====== Data extract ======

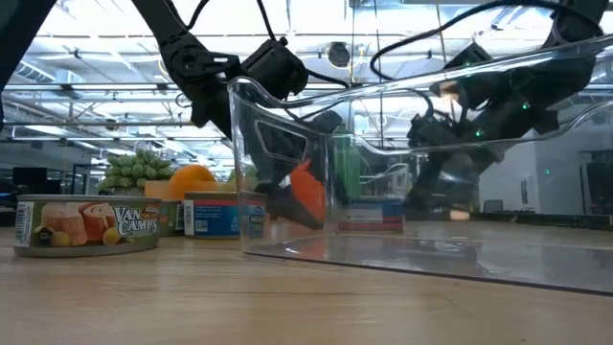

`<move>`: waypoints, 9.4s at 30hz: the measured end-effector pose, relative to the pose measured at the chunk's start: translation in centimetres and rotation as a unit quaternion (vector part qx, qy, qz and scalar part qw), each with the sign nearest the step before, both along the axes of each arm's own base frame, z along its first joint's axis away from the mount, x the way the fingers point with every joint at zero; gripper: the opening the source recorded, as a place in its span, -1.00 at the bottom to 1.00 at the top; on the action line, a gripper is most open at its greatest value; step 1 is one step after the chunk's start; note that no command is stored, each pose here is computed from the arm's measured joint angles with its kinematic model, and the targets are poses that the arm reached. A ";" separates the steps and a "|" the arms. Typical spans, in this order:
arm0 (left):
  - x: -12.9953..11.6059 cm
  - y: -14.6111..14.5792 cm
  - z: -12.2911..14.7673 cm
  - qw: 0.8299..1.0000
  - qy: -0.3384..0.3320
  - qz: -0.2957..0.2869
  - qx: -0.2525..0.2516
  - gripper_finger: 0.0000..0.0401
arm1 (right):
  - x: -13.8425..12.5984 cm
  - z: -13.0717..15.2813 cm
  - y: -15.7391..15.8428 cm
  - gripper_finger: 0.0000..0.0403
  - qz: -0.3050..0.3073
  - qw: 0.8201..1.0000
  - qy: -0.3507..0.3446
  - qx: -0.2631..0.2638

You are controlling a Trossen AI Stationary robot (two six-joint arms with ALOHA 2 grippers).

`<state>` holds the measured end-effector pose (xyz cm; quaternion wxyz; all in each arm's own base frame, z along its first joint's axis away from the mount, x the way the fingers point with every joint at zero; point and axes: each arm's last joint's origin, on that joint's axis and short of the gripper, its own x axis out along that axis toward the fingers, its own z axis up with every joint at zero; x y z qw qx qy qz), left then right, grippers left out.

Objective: Pick & Place Food Item
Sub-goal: Put the right blue pink tuna can into the bottom transparent bin

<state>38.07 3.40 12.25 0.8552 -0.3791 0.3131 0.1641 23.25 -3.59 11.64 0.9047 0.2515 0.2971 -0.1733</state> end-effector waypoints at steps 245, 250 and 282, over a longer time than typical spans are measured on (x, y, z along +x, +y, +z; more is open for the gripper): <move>-1.1 -0.9 2.9 0.959 0.041 -0.171 0.224 0.54 | 5.5 8.6 4.2 0.55 0.127 0.968 0.024 -0.215; -1.2 -0.2 2.8 0.961 0.046 -0.159 0.220 0.55 | 3.8 10.8 5.5 0.55 0.034 0.992 0.039 -0.116; -1.3 0.3 2.9 0.961 0.063 -0.111 0.244 0.55 | 4.9 5.6 7.4 0.39 -0.115 0.987 0.102 -0.037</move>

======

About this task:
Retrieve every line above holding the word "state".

Result of the task:
`<state>` holds the measured end-effector pose (xyz cm; quaternion wxyz; all in each arm's own base frame, z along its first joint's axis away from the mount, x the way the fingers point with every joint at zero; point and axes: each arm's last joint's origin, on that joint's axis and short of the gripper, its own x axis out along that axis toward the fingers, its own z axis up with every joint at zero; x y z qw qx qy qz), left then right, grippers left out.
<state>38.07 3.40 12.25 0.8552 -0.3791 0.3131 0.1641 23.25 -3.59 11.64 0.9047 0.2515 0.2971 -0.1733</state> end-effector waypoints at steps 245, 250 and 282, over a longer time than typical spans are measured on (x, y, z along +x, +y, +z; more is open for the gripper): <move>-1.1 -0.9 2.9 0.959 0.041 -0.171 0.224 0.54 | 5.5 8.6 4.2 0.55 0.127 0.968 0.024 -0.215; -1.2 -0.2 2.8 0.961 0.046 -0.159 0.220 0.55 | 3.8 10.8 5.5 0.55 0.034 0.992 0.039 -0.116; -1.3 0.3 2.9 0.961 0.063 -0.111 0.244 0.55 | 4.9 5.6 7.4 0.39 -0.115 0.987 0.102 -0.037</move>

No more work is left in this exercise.